Doesn't it seem like GoDaddy should reconsider the value of social media? I really, truly think the most important benefit that GoDaddy (as well as 1&1, Hostway, Endurance International and its other traditional web hosting/domain registration competitors) fails to deliver is facilitating connections among its customers.

Reverse delegation

Jess and Jeff (who are two of my most insightful friends) came to the same realization at HostingCon: most people they met "operate a company", while very few "run a business".

Jess explains that operating a company means jumping in the trenches and rolling up one's sleeves. Lots of multi-talented web hosting company founders, for instance, get personally involved with closing sales, configuring servers, writing code, answering support calls...

Running a business, on the other hand, means setting goals, developing procedures and delegating as much as possible to appropriate talent. Jeff points out that just as bureaucracy stifles innovation within large organizations, the reluctance to hand off responsibilities hinders smaller companies from reaching the next level.

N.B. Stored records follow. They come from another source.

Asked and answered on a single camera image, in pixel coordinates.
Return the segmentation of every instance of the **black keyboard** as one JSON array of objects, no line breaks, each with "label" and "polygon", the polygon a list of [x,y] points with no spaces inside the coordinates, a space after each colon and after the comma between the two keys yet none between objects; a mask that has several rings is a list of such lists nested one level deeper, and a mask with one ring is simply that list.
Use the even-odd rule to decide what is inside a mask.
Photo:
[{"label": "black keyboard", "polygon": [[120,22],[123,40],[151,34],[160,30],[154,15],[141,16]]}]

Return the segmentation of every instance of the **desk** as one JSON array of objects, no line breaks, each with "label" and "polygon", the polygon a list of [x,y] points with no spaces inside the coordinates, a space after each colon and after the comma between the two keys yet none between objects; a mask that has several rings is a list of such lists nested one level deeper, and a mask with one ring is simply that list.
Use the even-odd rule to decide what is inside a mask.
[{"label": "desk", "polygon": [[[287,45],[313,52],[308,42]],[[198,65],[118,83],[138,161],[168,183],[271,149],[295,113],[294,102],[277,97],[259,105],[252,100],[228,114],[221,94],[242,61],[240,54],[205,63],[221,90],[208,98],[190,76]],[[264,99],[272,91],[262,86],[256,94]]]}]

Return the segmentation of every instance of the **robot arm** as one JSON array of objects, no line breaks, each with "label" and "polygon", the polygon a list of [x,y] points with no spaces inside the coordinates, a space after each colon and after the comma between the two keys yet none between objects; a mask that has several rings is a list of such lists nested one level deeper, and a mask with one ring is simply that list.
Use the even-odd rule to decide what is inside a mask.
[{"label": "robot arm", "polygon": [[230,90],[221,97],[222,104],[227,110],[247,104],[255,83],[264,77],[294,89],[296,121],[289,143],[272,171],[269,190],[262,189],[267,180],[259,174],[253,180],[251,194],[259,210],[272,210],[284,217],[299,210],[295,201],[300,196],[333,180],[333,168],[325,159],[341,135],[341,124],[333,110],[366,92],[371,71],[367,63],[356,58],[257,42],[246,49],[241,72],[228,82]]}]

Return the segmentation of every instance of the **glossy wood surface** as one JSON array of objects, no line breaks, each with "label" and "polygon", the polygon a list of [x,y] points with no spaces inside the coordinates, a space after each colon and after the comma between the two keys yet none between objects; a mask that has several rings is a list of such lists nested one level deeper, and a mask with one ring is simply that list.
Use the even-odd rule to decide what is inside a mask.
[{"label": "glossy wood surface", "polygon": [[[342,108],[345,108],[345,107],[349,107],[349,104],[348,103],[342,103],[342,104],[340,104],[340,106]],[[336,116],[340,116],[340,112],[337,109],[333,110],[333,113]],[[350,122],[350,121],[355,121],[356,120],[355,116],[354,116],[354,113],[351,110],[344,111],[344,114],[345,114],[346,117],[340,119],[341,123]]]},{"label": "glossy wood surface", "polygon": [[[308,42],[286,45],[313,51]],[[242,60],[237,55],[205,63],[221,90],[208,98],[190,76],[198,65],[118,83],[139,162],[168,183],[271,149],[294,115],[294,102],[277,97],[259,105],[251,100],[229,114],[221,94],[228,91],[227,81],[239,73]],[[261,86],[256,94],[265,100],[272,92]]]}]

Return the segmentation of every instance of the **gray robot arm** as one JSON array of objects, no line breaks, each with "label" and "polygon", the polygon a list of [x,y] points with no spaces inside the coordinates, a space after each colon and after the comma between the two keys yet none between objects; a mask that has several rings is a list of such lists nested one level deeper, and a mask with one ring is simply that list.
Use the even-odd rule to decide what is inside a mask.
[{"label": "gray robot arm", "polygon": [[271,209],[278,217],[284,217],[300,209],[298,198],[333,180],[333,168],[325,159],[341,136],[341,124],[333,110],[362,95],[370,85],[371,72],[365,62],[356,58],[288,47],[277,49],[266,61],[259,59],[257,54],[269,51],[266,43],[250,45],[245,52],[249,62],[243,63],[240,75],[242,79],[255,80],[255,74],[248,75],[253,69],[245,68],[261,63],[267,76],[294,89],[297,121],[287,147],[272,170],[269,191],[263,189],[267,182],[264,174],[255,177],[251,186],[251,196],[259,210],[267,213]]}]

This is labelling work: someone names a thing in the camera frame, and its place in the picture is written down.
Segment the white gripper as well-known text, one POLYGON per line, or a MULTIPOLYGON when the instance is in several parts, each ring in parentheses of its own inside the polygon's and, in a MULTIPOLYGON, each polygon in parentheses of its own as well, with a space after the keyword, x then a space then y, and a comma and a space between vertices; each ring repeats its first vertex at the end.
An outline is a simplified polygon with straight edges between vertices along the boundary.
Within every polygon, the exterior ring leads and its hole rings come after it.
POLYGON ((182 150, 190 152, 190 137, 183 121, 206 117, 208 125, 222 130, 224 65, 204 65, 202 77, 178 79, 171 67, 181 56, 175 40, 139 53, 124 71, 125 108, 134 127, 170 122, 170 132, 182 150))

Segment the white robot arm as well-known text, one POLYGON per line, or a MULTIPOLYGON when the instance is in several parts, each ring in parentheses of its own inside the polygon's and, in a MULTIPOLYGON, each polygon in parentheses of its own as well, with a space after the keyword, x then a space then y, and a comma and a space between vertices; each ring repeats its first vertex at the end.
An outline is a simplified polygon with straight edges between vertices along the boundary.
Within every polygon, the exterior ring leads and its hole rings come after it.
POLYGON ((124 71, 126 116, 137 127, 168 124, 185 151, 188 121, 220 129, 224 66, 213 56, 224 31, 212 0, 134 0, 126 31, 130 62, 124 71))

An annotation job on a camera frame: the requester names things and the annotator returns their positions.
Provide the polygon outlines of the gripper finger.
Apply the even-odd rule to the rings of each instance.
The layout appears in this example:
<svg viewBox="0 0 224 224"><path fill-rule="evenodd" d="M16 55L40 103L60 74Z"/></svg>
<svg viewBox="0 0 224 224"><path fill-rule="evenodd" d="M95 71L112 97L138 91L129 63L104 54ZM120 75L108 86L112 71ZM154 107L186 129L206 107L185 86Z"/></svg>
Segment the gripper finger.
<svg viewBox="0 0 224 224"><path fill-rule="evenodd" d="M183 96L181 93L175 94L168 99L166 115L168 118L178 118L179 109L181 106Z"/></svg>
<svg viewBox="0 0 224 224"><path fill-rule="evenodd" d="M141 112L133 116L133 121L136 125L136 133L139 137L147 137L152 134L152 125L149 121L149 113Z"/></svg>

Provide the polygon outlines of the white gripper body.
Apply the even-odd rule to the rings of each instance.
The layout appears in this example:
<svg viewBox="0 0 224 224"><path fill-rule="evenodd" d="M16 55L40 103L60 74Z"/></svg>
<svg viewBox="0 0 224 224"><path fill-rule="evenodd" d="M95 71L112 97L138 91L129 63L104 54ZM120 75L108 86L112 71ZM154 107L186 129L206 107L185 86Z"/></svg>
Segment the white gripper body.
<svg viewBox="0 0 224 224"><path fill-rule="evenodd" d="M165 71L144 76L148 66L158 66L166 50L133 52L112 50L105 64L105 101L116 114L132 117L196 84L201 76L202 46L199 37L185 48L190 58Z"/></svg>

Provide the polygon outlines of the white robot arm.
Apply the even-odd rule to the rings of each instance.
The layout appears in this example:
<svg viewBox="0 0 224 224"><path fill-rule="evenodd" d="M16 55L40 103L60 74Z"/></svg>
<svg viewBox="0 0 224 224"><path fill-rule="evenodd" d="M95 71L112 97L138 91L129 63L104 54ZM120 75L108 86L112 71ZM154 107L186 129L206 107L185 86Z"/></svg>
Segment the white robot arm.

An interesting corollary to Jess' and Jeff's discovery is, most folks at the show target do-it-yourself customers (smaller/lower growth?) instead of those who are looking to delegate (higher potential?).

As a point of reference, let's consider 1&1, whose CEO obviously doesn't spend his time in the trenches. Its web hosting service includes a bewildering array of features: in addition to my site creator/form builder/Perl syntax checker, I could install SMF, Brim, Mantis and many other applications I'm not familiar with. If I were a multi-talented customer who's ready to roll up my sleeves, I might even be able to take advantage of the pay per click and CitySearch ad vouchers. 

But... is learning to use my web hosting account the highest and best use of my time and attention? Should web hosting CEOs help me recognize that it isn't - and offer to take on more of my responsibilities even as they hand off tasks on their own plates?